— ACTIVITY —
Would you return exactly the lines below from the line with "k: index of" through the line with "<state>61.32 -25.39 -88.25", both included, and nothing else, leaving out the pictures?

— STORED DATA —
---
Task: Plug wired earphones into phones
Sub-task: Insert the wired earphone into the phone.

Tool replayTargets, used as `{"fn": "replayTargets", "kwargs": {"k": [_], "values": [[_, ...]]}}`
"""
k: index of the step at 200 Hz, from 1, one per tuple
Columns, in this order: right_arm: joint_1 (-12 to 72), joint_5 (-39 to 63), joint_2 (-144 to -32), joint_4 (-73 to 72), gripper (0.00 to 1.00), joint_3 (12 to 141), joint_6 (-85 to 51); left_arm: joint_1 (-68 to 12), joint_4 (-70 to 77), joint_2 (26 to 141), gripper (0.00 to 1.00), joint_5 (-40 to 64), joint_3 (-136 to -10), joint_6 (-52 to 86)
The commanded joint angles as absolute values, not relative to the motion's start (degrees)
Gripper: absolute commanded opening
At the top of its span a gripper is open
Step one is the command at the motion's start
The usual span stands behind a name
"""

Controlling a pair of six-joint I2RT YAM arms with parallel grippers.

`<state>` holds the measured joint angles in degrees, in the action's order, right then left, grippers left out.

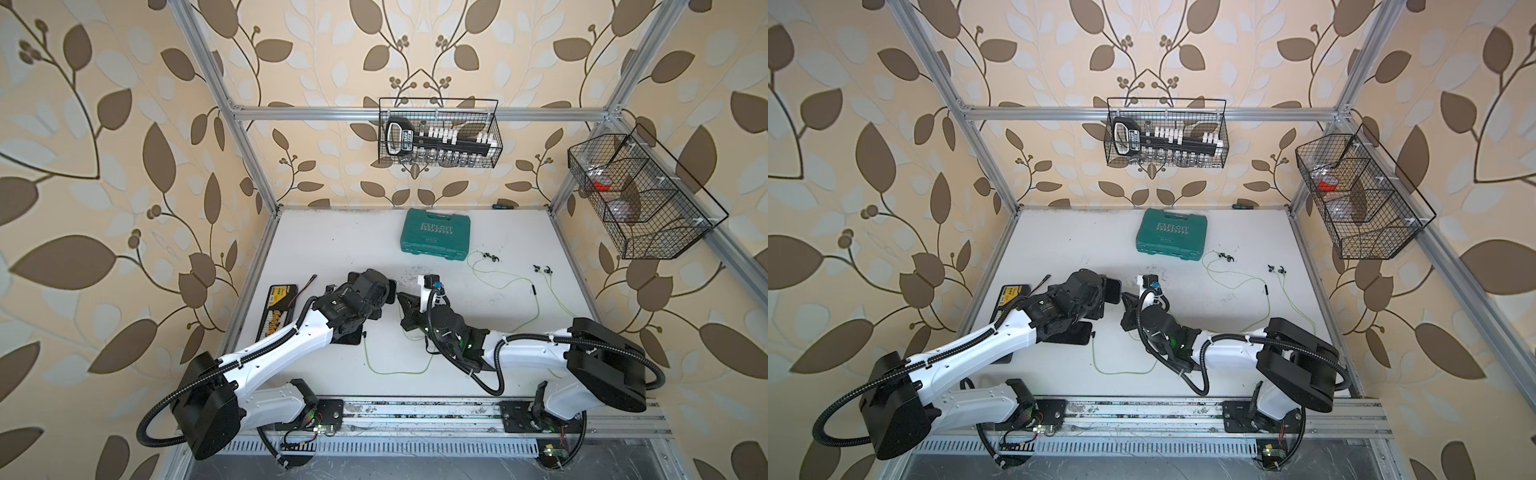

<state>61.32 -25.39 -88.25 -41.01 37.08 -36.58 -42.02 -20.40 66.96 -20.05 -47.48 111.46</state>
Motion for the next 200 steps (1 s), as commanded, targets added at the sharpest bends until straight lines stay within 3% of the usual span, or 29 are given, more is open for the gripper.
{"fn": "replayTargets", "kwargs": {"k": [1, 126, 200], "values": [[61.9, -19.5, -87.7, -44.1, 0.00, 35.8, -34.4, -43.3, -16.2, 64.0, 0.37, -16.9, -48.8, 111.9], [60.8, -16.8, -83.2, -43.3, 0.00, 33.7, -35.1, -43.3, -16.1, 60.8, 0.38, -14.4, -48.4, 109.9], [61.1, -20.6, -84.5, -38.7, 0.00, 38.2, -34.8, -43.3, -18.9, 60.1, 0.37, -14.8, -49.0, 109.1]]}}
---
— EXERCISE RESPONSE —
k: index of the step at 200 Hz, from 1, one per tuple
Columns, in this order: right_arm: joint_1 (-12 to 72), joint_5 (-39 to 63), joint_2 (-144 to -32), joint_4 (-73 to 72), gripper (0.00 to 1.00), joint_3 (12 to 141), joint_6 (-85 to 51); left_arm: joint_1 (-68 to 12), joint_4 (-70 to 77), joint_2 (26 to 141), gripper (0.00 to 1.00), joint_5 (-40 to 64), joint_3 (-136 to -10), joint_6 (-52 to 86)
The commanded joint angles as absolute values, not relative to the motion's start (degrees)
Gripper: absolute commanded opening
At the top of its span a gripper is open
Step one is the command at the motion's start
The usual span stands behind a name
"""

Controlling a pair of six-joint I2RT YAM arms with parallel grippers.

`<state>` holds the measured joint angles in degrees, in the action's order, right then left, grippers left out.


<state>61.32 -25.39 -88.25 -41.01 37.08 -36.58 -42.02 -20.40 66.96 -20.05 -47.48 111.46</state>

The answer has been given in full.